Word for word, repeat the data; no picture should appear in the result.

::::::

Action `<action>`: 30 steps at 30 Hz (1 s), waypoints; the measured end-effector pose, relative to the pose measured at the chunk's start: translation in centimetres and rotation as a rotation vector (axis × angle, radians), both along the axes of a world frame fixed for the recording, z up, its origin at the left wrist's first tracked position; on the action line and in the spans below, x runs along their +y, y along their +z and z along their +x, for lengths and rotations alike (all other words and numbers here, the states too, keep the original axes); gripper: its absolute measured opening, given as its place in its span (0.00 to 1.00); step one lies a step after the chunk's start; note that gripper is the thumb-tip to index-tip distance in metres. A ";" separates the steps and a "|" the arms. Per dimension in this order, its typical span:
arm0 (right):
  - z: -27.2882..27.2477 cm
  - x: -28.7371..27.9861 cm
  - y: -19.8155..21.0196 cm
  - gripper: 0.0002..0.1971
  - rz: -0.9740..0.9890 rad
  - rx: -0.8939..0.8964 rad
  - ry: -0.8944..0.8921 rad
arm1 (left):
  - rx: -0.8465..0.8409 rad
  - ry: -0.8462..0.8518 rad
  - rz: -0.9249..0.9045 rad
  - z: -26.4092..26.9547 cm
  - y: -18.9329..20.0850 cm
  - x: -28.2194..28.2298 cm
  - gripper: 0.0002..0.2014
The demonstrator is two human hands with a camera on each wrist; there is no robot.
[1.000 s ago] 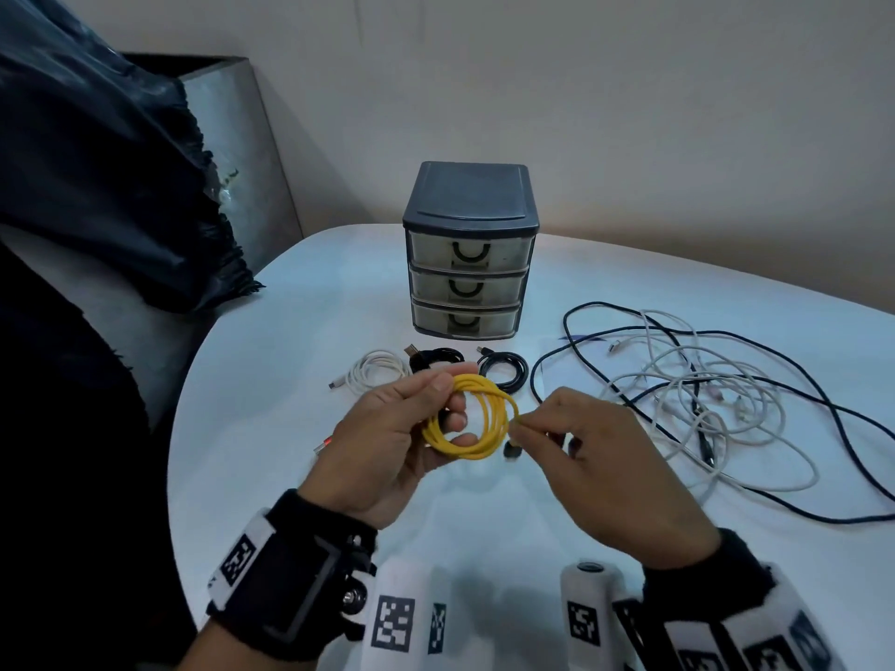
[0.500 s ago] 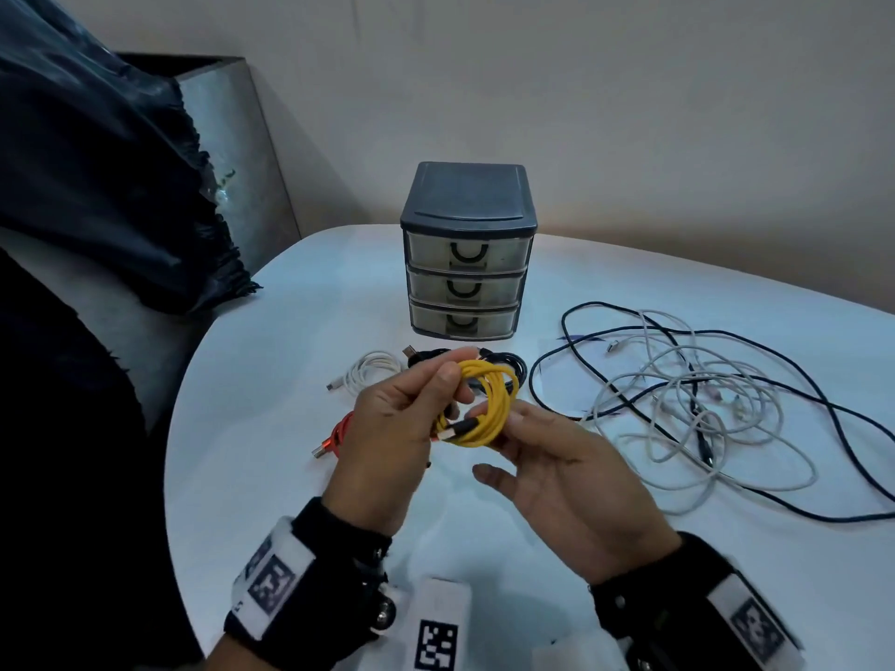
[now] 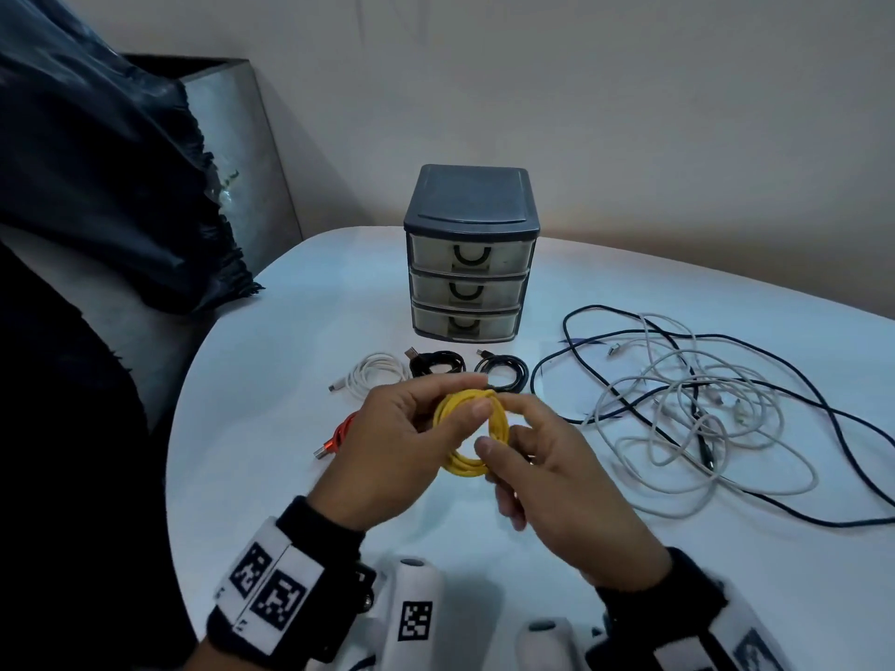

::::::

## Response to the exercise
Action `<action>`: 30 steps at 30 Hz (1 s), waypoints; the measured end-effector pose, relative to the pose measured at the chunk's start: translation in centimetres and rotation as a rotation vector (axis × angle, radians), both along the axes of a world frame fixed for the recording, z up, its origin at the left wrist's first tracked position; on the action line and in the spans below, x runs along their +y, y along their +z and z along their +x, for lengths and rotations alike (all other words and numbers here, the states too, keep the original axes); gripper: its absolute measured opening, given as its place in its span (0.00 to 1.00); step one lies a step after the chunk's start; note that gripper is the thumb-tip to index-tip distance in metres. A ";" separates the steps and a "|" the arms. Per dimension in this order, its typical span:
arm0 (right):
  - z: -27.2882..27.2477 cm
  - x: -28.7371..27.9861 cm
  - y: -19.8155..21.0196 cm
  - gripper: 0.0002..0.1971
  - rz: -0.9740..0.9890 rad
  - rx: -0.8939..0.8964 rad
  - ry: -0.8944..0.8921 rad
arm1 (left):
  - rx: -0.8465..0.8409 rad
  - ry: -0.8462..0.8518 rad
  - rz: -0.9249..0.9045 rad
  - z: -26.4092..26.9547 cm
  - y: -18.9329..20.0850 cm
  - x: -28.2194..28.2298 cm
  - gripper: 0.0002..0.2014
The demonstrator is two human hands with a camera on each wrist; there is no robot.
[1.000 s ago] 
[0.500 s ago] 
[now] 

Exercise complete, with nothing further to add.